If He's Your Husband, You Will Not Mess It Up
A few years ago, I was on the phone with my sister telling her about a guy I was dating. I told her I really liked him, but I was worried I was going to mess it up. She replied: You won't mess it up. And I said, I know, I know. But he's just so nice and smart and I'm worried I'm going to do something to mess it up. So she said it again, a little more firmly, that I couldn't mess it up. And I probably said something along the lines of the fact that she'd never actually been on a date with me, so how could she really even know that?
And she replied: I know you won't mess it up, because if he's your husband, you can't mess it up. No matter what. There is no "messing it up" if you're meant to get married.
As someone who has an advanced degree in worrying and 20+ years of practice using control to pretend-manage anxiety, this was brand new information. I made her repeat it again.
If he is supposed to be your husband, he will be your husband. You cannot mess this up.
I've found that sometimes, as women, we think we can out-perform heartache. Maybe if I say the right things and look pretty and am super funny and don't ask for too much, we can be happily ever after.
This doesn't work. This leads to a relationship full of performing.
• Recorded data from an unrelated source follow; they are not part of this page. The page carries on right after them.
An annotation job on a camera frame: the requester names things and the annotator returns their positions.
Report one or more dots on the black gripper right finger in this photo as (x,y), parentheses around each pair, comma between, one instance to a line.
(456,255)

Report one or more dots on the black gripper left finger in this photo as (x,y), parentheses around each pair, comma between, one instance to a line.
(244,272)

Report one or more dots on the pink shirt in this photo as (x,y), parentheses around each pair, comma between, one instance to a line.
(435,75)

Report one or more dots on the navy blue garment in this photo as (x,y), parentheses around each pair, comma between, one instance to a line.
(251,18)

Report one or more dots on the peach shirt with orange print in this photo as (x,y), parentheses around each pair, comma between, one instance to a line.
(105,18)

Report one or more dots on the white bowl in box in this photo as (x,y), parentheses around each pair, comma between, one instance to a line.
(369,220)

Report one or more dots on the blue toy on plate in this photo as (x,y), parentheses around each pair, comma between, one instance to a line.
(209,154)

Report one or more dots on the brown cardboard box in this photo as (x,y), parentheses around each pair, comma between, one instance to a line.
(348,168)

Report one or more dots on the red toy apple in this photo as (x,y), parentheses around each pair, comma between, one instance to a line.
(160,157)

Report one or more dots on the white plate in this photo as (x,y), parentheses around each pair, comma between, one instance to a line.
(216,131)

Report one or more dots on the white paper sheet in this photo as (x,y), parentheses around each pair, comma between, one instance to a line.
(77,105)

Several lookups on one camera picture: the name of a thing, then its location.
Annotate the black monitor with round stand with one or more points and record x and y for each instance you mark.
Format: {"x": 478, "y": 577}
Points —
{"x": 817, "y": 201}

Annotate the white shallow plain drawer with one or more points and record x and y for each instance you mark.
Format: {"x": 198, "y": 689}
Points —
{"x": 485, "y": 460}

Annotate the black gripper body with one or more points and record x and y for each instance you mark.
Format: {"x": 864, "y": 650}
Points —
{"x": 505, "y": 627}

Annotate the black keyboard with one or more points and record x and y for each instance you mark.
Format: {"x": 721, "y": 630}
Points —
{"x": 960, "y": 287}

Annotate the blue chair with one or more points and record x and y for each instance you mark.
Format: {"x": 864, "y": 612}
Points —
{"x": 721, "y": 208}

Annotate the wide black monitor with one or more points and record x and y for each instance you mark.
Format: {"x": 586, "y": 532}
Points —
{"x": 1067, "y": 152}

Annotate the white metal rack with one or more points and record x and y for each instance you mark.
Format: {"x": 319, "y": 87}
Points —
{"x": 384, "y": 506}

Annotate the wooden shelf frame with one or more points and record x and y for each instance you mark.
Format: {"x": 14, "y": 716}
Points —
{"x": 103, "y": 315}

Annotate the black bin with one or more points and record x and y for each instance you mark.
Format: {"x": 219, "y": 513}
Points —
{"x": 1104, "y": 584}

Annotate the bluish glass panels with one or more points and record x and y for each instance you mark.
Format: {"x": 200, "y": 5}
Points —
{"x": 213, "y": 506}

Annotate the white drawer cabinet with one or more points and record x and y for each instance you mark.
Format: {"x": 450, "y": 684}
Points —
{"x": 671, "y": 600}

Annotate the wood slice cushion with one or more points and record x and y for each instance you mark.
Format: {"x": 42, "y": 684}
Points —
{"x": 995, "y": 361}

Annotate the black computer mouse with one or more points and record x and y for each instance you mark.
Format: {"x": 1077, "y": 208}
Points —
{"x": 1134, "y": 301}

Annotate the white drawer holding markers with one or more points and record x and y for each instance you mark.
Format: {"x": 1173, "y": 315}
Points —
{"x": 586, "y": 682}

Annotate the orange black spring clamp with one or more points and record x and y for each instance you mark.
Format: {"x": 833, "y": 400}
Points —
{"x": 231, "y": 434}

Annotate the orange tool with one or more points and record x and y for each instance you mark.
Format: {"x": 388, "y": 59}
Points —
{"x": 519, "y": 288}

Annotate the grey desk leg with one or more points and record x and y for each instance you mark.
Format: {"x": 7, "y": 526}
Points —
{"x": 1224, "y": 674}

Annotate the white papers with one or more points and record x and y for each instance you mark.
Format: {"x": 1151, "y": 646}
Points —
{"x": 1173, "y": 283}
A habit of becoming smaller to diminish our own needs. A life of becoming buttoned up and perfect so we are perceived as less needy. It leads to quiet instead vibrant.
It leads to trying to squeeze ourselves into these little boxes that can be stacked on a shelf, instead of floating free in the ocean, feeling the big splashes and salt in our hair and sun on our faces.
If you're anything like me, and you think that sending a perfectly crafted text or being that "super cool chick" that is go with the flow and doesn't need date nights, will make your relationship last forever: I get it. I have been there.
But, I assure you, downplaying who you are and what you need will not add years, days, hours or even minutes to your relationship. It will not lead to connection and love. It will not feed your relationship or your soul.
We owe it to ourselves - and to one another as women - to be the fullest, most vibrant, honest and abundant versions of ourselves. We owe it to ourselves not to pretend or perform. We owe it to ourselves to believe that we are enough, with all of our needs, passions and desires.
If it is meant to be, it will be. I promise you. You cannot mess it up.